- **What is needed**:
From the line containing "Where can the left arm" down to the line containing "Where can the black left gripper" in the records below, reproduce every line exactly, ends included, and omit all others.

- **Input records**:
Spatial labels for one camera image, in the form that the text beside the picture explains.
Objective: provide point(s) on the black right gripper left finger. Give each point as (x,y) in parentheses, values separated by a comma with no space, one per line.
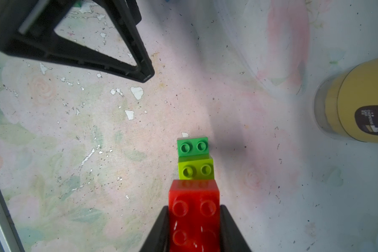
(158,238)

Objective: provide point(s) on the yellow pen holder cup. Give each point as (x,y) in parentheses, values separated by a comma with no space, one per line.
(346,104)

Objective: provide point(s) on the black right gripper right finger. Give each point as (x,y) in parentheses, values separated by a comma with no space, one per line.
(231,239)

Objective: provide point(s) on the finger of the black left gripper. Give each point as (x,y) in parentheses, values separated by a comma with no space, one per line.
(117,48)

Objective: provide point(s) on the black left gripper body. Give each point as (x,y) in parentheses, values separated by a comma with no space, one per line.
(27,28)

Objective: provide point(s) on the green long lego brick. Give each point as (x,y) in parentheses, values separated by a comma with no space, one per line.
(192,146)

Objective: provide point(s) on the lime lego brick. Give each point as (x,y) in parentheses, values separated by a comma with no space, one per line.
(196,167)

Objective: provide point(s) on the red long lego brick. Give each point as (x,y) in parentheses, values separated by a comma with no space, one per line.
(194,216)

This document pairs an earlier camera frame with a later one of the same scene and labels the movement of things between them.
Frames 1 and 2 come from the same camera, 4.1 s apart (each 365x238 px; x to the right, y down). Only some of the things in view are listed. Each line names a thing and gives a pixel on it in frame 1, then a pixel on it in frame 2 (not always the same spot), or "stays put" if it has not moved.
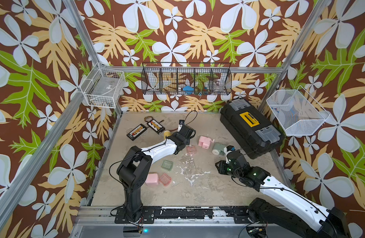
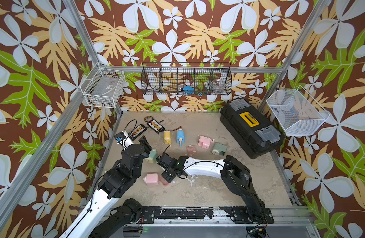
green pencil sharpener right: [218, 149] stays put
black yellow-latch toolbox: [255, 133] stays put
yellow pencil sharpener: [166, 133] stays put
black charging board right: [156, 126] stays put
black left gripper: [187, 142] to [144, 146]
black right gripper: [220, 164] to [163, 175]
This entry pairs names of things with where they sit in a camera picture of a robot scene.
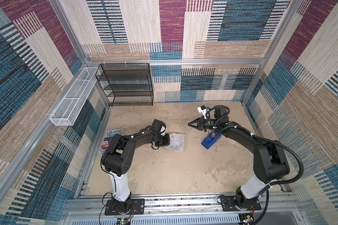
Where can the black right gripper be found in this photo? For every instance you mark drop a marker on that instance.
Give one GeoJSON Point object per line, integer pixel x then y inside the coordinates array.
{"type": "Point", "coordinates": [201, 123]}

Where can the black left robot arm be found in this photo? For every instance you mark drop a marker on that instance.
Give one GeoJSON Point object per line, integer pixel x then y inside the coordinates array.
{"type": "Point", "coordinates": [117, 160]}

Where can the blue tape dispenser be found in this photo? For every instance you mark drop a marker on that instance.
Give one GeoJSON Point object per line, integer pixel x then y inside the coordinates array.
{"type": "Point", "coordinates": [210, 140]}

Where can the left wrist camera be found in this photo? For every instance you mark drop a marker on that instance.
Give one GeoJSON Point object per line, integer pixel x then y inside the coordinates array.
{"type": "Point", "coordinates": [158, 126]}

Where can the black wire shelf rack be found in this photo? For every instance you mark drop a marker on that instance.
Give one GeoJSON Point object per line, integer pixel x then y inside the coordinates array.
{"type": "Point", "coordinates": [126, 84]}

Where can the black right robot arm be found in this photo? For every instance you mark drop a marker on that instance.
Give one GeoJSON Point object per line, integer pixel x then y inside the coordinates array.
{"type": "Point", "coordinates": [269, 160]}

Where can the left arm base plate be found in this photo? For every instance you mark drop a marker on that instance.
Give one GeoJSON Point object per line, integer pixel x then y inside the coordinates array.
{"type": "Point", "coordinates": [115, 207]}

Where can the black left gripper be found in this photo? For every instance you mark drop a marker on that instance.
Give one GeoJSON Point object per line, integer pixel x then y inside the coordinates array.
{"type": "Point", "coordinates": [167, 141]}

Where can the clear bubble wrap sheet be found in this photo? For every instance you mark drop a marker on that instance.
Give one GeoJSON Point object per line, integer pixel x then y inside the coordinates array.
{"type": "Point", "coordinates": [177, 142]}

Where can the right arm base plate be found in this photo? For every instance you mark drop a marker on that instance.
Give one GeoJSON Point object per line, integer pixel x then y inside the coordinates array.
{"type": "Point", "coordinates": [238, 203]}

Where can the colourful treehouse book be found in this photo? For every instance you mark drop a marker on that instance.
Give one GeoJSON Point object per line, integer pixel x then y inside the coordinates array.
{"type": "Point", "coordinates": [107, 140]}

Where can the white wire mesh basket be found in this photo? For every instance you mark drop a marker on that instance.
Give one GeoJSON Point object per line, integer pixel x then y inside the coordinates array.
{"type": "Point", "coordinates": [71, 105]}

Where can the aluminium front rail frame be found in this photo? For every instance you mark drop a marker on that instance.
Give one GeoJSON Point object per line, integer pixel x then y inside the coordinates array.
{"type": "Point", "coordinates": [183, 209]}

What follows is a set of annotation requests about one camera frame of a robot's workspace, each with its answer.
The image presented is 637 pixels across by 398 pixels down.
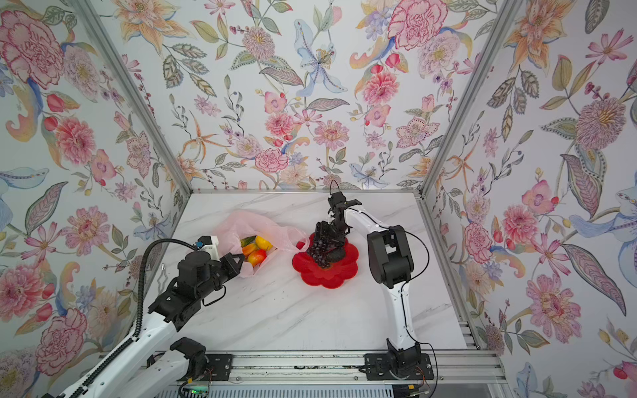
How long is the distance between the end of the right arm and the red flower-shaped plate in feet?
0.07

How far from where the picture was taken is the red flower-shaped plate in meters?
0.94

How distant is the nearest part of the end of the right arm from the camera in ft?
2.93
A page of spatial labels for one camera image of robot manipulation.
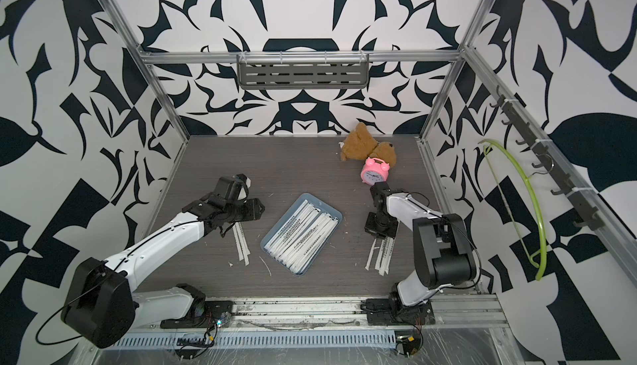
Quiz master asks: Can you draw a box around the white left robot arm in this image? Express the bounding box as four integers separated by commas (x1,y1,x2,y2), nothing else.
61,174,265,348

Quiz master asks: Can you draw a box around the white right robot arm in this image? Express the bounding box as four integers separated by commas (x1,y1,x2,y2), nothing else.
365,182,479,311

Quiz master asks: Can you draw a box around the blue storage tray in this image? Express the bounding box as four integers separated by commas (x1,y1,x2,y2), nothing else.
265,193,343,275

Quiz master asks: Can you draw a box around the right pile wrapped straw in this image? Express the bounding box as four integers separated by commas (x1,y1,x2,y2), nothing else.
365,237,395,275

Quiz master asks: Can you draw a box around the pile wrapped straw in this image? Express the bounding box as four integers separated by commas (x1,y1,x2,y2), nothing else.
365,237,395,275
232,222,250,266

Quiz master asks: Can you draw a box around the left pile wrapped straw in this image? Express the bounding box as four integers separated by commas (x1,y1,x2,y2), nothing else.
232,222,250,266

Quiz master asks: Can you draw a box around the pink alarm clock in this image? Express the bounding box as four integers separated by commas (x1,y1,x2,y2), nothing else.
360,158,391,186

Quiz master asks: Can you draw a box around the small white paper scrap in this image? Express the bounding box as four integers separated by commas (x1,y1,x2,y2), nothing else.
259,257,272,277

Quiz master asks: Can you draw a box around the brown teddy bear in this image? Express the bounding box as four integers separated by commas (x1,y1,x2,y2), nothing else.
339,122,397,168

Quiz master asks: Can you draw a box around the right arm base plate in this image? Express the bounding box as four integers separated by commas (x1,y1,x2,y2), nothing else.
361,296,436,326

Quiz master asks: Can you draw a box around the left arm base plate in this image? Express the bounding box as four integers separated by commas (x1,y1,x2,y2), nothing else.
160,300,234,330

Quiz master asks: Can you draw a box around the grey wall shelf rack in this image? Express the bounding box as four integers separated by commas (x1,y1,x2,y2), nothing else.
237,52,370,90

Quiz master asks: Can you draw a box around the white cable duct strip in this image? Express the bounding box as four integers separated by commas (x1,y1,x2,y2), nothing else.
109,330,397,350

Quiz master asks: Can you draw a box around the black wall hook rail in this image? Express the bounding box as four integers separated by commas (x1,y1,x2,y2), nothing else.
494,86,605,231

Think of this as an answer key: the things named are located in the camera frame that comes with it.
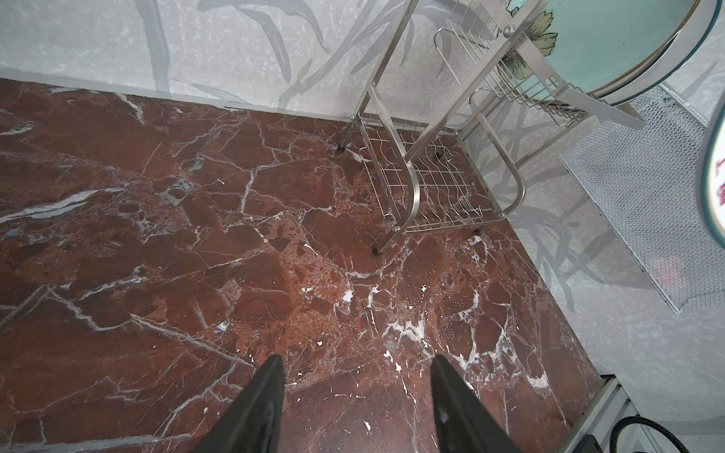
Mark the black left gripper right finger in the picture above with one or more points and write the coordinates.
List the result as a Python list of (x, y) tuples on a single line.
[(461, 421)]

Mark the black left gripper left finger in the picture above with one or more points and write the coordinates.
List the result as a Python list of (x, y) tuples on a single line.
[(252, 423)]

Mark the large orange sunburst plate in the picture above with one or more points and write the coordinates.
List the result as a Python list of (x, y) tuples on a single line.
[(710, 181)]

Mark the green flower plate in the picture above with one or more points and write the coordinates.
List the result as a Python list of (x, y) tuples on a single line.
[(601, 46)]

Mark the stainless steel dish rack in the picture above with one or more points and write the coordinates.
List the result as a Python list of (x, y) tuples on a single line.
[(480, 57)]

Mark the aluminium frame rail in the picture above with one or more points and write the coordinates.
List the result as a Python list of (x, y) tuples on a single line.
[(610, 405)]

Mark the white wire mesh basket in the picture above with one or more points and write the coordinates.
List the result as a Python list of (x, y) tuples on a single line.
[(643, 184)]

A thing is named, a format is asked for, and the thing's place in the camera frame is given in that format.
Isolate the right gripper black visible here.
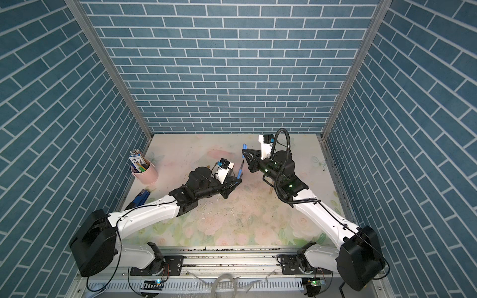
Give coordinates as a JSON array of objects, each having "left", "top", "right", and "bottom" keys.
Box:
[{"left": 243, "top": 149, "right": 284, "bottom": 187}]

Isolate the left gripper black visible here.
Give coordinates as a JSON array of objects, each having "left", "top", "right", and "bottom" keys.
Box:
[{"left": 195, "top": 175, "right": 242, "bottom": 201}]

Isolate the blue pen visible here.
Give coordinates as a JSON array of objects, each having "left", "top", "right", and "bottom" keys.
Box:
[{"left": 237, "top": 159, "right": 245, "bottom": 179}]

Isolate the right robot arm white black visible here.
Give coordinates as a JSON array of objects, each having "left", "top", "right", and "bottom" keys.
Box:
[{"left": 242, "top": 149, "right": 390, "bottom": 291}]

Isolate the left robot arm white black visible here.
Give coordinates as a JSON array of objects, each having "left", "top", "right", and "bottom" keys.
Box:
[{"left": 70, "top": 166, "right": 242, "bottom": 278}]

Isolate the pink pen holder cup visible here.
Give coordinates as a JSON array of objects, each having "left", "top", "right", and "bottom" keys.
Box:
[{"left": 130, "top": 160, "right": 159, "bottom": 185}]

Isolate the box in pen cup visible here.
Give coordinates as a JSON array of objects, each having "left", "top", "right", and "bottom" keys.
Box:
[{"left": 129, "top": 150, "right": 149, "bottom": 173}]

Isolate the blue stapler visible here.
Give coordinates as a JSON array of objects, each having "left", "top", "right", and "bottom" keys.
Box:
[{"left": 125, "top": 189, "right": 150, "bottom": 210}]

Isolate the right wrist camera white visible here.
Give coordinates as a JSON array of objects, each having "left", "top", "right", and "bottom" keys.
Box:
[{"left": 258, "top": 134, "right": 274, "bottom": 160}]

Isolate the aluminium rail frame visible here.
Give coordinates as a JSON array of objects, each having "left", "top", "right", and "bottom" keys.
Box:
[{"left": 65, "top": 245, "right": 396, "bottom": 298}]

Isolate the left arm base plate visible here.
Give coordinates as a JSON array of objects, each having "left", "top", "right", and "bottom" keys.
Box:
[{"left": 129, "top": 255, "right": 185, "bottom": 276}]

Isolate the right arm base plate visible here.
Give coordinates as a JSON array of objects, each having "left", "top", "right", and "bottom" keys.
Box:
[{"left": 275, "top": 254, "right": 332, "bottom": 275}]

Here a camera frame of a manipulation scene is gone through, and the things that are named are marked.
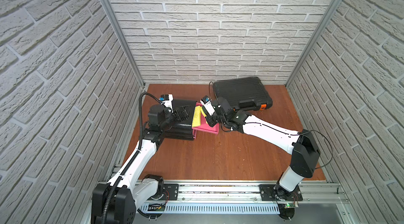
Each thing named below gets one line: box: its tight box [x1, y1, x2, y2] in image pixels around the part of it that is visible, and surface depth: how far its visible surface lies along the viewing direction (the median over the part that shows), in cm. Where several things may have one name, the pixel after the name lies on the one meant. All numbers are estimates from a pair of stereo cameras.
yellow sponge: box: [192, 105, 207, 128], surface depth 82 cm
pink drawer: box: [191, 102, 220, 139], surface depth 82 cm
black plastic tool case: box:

- **Result of this task**:
Where can the left arm base plate be found in this photo? For every instance you mark drop a marker on that instance.
Give one GeoJSON Point object per line, integer pixel x then y inside the coordinates array.
{"type": "Point", "coordinates": [115, 207]}

Where can the black left gripper be found in this photo? For every instance you mark drop a marker on that instance.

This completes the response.